What a spectacular building! And a real treat to be invited to give a talk here today as part of the Hackney History Festival. This is the Round Chapel in Lower Clapton, a non-conformist church built in 1871 and able to seat a thousand worshippers. It's such an elegant, and well-maintained, space. The building is no longer used as a Congregational church but is looked after by the Hackney Historic Buildings Trust, which also is responsible for St Augustine's Tower nearby. I was there to talk about my work on the oral history of the New Left. It was such an attentive audience with sharp comments and questions. This was my first talk based on my research on the New Left. And yes, there will be a book - eventually, And whatever you do, find a reason to get down to the Round Chapel for a concert or a performance, and enjoy this glorious 150 year old building.
To the Torriano Meeting House this weekend, a small community arts venue on - you've guessed it! - Torriano Avenue in Kentish Town. It's been there for more than forty years: 'anarchist, bohemian, poetic' in the words of one of its admirers. As a belated marking of the anniversary, the meeting house is hosting a project 'It Happened here', devised and implemented principally by Gustavo Dias-Vallejo.
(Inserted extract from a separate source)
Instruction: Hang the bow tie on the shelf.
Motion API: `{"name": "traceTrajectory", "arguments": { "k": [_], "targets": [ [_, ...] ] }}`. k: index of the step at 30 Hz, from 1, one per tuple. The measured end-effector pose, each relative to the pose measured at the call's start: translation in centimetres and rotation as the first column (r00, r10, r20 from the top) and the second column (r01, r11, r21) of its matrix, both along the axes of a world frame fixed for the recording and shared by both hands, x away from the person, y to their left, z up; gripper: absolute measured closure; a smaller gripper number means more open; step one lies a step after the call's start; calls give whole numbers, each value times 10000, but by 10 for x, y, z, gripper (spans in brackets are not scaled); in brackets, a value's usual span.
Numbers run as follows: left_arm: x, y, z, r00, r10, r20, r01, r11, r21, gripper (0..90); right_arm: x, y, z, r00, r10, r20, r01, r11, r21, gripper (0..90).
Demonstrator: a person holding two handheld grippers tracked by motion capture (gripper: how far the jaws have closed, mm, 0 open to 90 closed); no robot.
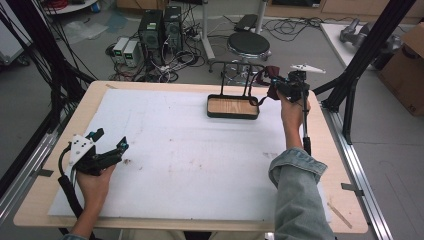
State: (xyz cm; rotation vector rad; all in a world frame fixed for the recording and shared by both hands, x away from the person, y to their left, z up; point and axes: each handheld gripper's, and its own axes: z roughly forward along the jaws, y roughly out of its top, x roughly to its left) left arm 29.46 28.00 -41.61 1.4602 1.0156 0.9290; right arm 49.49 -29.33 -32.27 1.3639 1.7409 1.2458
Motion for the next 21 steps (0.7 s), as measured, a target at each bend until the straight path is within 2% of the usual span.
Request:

Gustavo's the guy in the orange shirt. The speaker is Emily Johns, another key figure in the project. Also featured is Emily's mother, Susan Johns, the mainstay of the Torriano Meeting House ever since it was established in the early 1980s. Here's how Gustavo describes the initiative: 'It Happened Here is a participatory performance project where residents of Kentish Town are invited to recall meaningful events in their lives that happened in specific places in the area. Participants walk together, share their stories, and have their photograph taken: in the image, each person holds a sheet of paper with a sentence that summarizes the story they share with that place.' Torriano is hosting a display of photographs of eleven people who feature in the project and a matching account that combines place and memory. There's an accompanying booklet. Here's one of the picture-cum-photo items: And Emily Johns has designed a map which locates all eleven stories in and around Kentish Town There was a warm feel to the launch evening - nice to see the meeting house serving the local community so effectively. And if you want to catch the exhibition, it's on for four weeks until 24 May.